Philip Terrie is an Adirondack and environmental historian, and the author of five books on regional history, including Contested Terrain: A New History of Nature and People in the Adirondacks (2nd ed., Syracuse UP, 2008) and Seeing the Forest: Reviews, Musings, and Opinions from an Adirondack Historian (Saranac Lake: Adirondack Explorer, 2017).

Reader Interactions

Comments

  1. Bob Glennon says

    Phil, thanks from this old war horse as well. I profoundly hope this is the first of a series. I’d love to read your take on the Agency’s handling of the 1980 Winter Olympics, for example (the skijump vote, authorizing the tallest structure twixt Albany and Montreal, was 6-4 with one abstention). The creation of the money sewer that is ORDA and all else that followed.
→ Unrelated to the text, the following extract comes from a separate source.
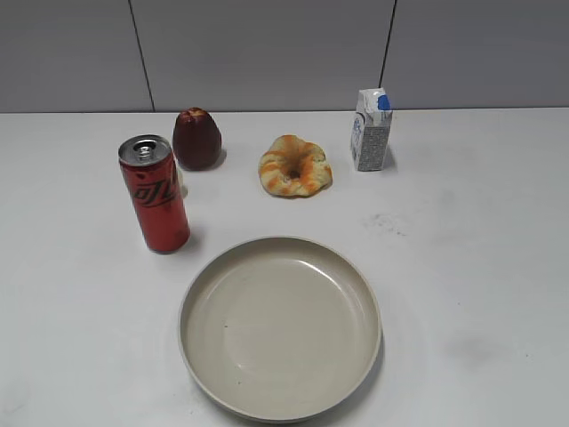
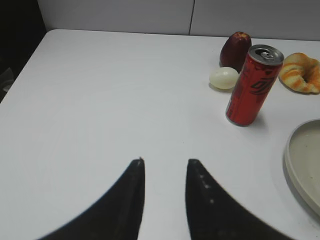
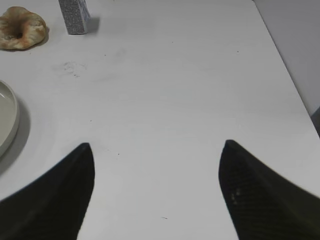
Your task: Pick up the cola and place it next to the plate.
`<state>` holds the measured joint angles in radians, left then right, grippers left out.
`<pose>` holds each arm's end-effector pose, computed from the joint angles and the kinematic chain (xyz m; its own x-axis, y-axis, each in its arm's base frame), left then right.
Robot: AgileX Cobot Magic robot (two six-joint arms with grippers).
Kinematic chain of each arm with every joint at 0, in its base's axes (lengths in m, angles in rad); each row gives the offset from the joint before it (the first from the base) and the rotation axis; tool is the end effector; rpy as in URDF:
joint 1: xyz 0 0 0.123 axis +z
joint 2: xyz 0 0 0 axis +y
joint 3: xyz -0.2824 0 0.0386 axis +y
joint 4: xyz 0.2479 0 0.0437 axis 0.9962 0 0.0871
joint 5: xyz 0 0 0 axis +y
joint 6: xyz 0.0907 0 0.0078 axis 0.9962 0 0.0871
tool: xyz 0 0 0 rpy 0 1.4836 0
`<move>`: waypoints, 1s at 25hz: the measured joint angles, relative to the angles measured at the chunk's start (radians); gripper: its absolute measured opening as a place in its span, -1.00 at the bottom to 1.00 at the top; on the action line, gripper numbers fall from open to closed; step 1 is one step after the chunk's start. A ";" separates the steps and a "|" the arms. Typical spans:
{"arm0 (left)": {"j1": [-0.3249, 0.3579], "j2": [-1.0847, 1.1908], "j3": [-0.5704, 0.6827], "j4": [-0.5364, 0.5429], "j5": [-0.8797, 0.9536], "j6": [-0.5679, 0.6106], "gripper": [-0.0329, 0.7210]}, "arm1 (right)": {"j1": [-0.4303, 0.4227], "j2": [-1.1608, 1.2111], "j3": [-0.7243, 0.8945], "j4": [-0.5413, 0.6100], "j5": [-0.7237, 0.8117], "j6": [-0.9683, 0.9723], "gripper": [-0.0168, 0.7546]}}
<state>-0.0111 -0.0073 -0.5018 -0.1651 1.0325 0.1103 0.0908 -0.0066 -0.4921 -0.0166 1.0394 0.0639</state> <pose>-0.0058 -0.0128 0.2808 -0.4134 0.0294 -0.9101 0.1497 0.9881 -0.0360 -0.0039 -0.0017 0.2767 -0.4399 0.0156 -0.8979 -0.0535 0.9976 0.0436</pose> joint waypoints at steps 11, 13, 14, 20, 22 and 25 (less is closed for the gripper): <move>0.000 0.000 0.000 0.000 0.000 0.000 -0.31 | 0.000 0.184 -0.016 0.007 -0.235 0.000 0.56; 0.000 0.000 0.000 0.000 0.000 0.000 -0.31 | 0.000 0.271 -0.011 0.017 -0.363 -0.001 0.56; 0.000 0.000 0.000 0.000 0.000 0.000 -0.31 | 0.000 0.327 -0.009 0.017 -0.413 -0.001 0.56; 0.000 0.000 0.000 0.000 0.000 0.000 -0.31 | 0.000 0.738 -0.059 0.131 -0.621 -0.070 0.56; 0.000 0.000 0.000 0.000 0.000 0.000 -0.31 | 0.008 0.877 -0.116 0.215 -0.623 -0.147 0.56; 0.000 0.000 0.000 0.000 0.000 0.000 -0.31 | 0.065 1.084 -0.239 0.290 -0.614 -0.233 0.56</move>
    The series could culminate with the Agency’s vote, Dick Booth the only dissenter, to approve the ACR thing in Tupper Lake. With that act, IMHO, it declared itself no longer a factor in the preservation of that “open space character of the Park” the TSC and its own organic act sought to protect.

    The APA Act will turn 50 in 2021; 2023 if you count from the enactment of the Land Use and Development Plan. Time to assess and reexamine?

  2. Phil Terrie says

    Tony, Thanks for a valuable addition to my article (I didn’t see this the first time you posted it). I wish the Explorer would let me write longer articles!

  3. Anthony Hall says

    Phil, I wonder if there would be enough interest (and enough material) for a symposium on the Anniversary of the TSC’s report. You’ve successfully called attention to its importance

  4. Lou Curth says

    Thank you for this informative article on the roots of the modern day Adirondack Park by distinguished historian Philip Terrie, and also for the companion piece “To Create A Park” offered by Tony Hall via the Comment section. Read together, they make a wonderful primer for younger Adirondack aficionados who have discovered our wonderful region in the years since 1971 when Gov. Nelson Rockefeller signed into law the act which created the Adirondack Park Agency.
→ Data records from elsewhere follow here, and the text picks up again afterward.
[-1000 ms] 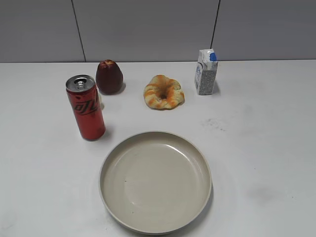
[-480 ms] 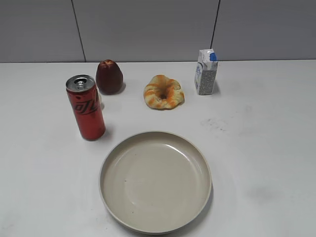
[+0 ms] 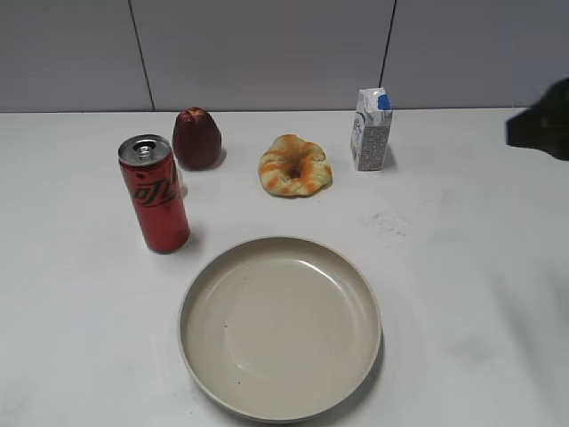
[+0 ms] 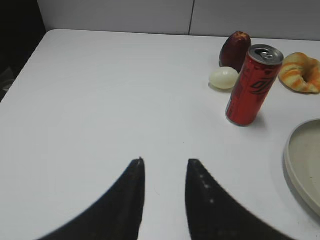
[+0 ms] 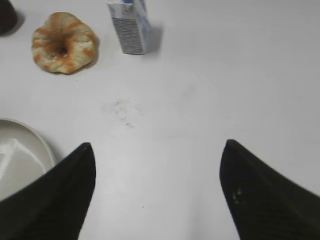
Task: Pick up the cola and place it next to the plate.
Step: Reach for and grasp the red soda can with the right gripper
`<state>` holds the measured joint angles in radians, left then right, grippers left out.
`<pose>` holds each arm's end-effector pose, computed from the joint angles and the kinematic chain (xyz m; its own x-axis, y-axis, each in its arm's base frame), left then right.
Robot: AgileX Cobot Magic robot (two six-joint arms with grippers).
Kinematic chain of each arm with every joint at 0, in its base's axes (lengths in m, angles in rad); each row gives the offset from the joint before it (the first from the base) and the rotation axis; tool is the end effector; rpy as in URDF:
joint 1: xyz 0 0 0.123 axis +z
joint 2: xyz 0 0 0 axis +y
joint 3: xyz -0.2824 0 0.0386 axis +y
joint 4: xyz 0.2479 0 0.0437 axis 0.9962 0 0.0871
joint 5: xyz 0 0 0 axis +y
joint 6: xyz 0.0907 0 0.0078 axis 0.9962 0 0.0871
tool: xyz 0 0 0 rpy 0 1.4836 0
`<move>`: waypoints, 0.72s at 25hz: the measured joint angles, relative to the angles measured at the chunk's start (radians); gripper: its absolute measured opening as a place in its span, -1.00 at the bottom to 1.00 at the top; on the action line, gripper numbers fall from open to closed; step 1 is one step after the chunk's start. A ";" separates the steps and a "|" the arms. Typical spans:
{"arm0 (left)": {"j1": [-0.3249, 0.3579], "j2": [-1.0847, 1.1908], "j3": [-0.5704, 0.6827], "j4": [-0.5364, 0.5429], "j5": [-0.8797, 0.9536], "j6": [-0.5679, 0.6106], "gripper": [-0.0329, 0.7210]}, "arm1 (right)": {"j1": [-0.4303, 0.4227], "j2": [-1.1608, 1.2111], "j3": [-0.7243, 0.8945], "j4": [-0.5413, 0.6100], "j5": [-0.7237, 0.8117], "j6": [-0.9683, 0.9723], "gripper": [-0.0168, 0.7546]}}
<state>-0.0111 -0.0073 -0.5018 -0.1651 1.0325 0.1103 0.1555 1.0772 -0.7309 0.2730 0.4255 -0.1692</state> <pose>-0.0058 -0.0128 0.2808 -0.4134 0.0294 -0.9101 0.1497 0.9881 -0.0360 0.2148 0.0440 0.2906 -0.6313 -0.0181 -0.7754 -0.1899 0.9729 0.1319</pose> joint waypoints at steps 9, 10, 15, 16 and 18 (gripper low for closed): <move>0.000 0.000 0.000 0.000 0.000 0.000 -0.31 | 0.309 0.521 -0.546 0.028 0.233 -0.026 0.56; 0.000 0.000 0.000 0.000 0.000 0.000 -0.31 | 0.343 0.573 -0.622 0.029 0.262 -0.026 0.56; 0.000 0.000 0.000 0.000 0.000 0.000 -0.31 | 0.482 0.787 -0.962 0.031 0.383 -0.026 0.56; 0.000 0.000 0.000 0.000 0.000 0.000 -0.31 | 0.502 0.829 -1.030 0.031 0.402 -0.026 0.56; 0.000 0.000 0.000 0.000 0.000 0.000 -0.31 | 0.547 0.904 -1.146 0.031 0.437 -0.026 0.59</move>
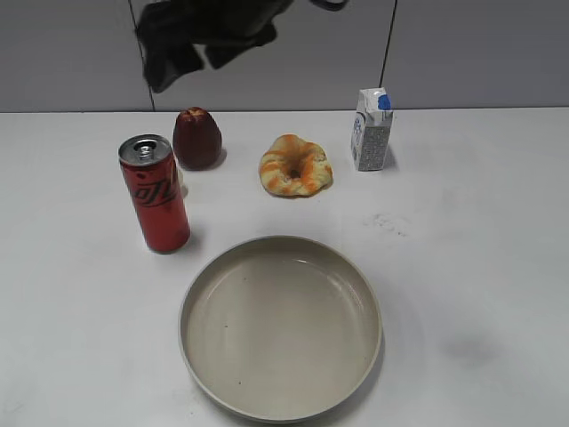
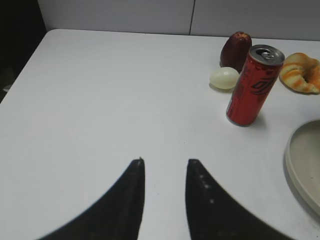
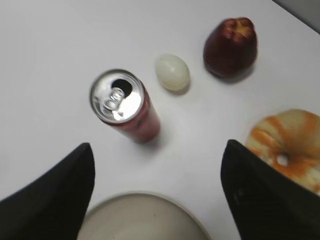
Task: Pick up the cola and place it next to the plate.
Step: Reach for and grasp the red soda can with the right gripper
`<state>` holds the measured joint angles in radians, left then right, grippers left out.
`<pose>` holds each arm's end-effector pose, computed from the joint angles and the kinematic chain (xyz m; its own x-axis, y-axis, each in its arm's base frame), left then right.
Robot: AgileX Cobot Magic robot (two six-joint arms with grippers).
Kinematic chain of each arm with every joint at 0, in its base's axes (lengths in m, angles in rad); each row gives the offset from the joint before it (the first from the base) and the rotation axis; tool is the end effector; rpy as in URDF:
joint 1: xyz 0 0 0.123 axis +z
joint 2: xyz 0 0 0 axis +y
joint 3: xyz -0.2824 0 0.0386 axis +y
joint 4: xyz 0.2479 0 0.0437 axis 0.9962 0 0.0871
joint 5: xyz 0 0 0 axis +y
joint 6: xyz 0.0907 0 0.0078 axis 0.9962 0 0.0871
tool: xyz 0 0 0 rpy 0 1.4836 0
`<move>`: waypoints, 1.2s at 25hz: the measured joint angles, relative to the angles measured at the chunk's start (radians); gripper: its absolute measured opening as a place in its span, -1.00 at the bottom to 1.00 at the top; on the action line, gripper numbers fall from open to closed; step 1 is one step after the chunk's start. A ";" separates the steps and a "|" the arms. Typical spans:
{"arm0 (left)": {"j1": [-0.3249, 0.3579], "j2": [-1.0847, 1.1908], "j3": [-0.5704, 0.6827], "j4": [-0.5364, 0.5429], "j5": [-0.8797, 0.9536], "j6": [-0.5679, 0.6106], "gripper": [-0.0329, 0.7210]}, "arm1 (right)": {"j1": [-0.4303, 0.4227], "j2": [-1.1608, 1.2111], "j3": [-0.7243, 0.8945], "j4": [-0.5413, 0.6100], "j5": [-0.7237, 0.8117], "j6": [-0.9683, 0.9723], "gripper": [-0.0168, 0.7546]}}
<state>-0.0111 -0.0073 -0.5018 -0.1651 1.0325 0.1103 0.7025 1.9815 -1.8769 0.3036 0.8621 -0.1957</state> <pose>-0.0058 -0.0128 0.2808 -0.4134 0.0294 -0.9101 0.1497 0.9881 -0.0360 0.3356 0.3112 0.3170 -0.5806 -0.4846 -0.6543 -0.7396 0.6499 0.1750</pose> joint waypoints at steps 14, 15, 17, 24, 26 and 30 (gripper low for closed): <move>0.000 0.000 0.000 0.000 0.000 0.000 -0.31 | 0.101 0.307 -0.299 -0.034 0.020 0.000 0.75; 0.000 0.000 0.000 0.000 0.000 0.000 -0.31 | 0.101 0.315 -0.299 -0.036 0.010 0.000 0.75; 0.000 0.000 0.000 0.000 0.000 0.000 -0.31 | 0.101 0.332 -0.299 -0.036 0.005 0.000 0.75; 0.000 0.000 0.000 0.000 0.000 0.000 -0.31 | 0.101 0.383 -0.299 -0.036 -0.008 -0.001 0.75; 0.000 0.000 0.000 0.000 0.000 0.000 -0.31 | 0.101 0.396 -0.299 -0.036 -0.014 -0.001 0.73; 0.000 0.000 0.000 0.000 0.000 0.000 -0.31 | 0.101 0.419 -0.299 -0.036 -0.017 -0.001 0.49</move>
    Fifty years on, I am reduced from being an environmental activist to being a witness to environmental history. Two questions keep coming to mind: (1.) How effective will today’s user-friendly Adirondack Park Agency be in negotiating the future of an Adirondack region facing existential threats from global warming, mass extinction and human overpopulation? (2.) Where are the citizen activists who will step forward, as we did on Earth Day 1970, to demand – and continue to demand – action by our political leaders to restore, protect and preserve our natural environment?

  5. Terrie Philip says

    Tony, The Adk Experience will host a symposium on the 50th anniversary of the establishment of the APA; Rockefeller signed the enabling legislation in June 1970. Waiting to see whether it will be virtual or in person. If in person: Crowne Plaza, Lake Placid, June 21-22. If virtual: online presentations and discussions, June 22. Hope to announce details after the first of the year.

  6. Tony Hall says

    Also recommended reading: Lou Curth’s own “The Forest Rangers: a History of the New Y ork State Forest Ranger Force,” 1987, published by the NYS DEC

  7. Bob Meyer says

    Thank you Phil for this article.
    I still have both Volume I & II [the technical report] and remember reading them both cover to cover with excitement and pride that our state was poised to forge ahead with sound environmental policies and action with regard to The Adirondacks.
    I can only hope that the APA can regain independence from the whims and winds of political shenanigans, learn from past mistakes and build on the good work it has accomplished in the past.
    Bob Meyer
    Cortlandt Manor & Pottersville, NY

  8. Sandra Hildreth says

    In Dec 1970 I was a recent college graduate, and a young wife who had moved to New York 3 months earlier. My husband was a graduate student at Pratt Institute in Brooklyn and I had a job in the Institute Library. I saw the Report of the Temporary Study Commission and I wanted to learn more about the Adirondacks. But never in my wildest dreams had I ever thought I would end up living there and that the region would shape and become the focus of my career as an artist for the next 50 years of my life! Thanks, Phil, for reminding me of this.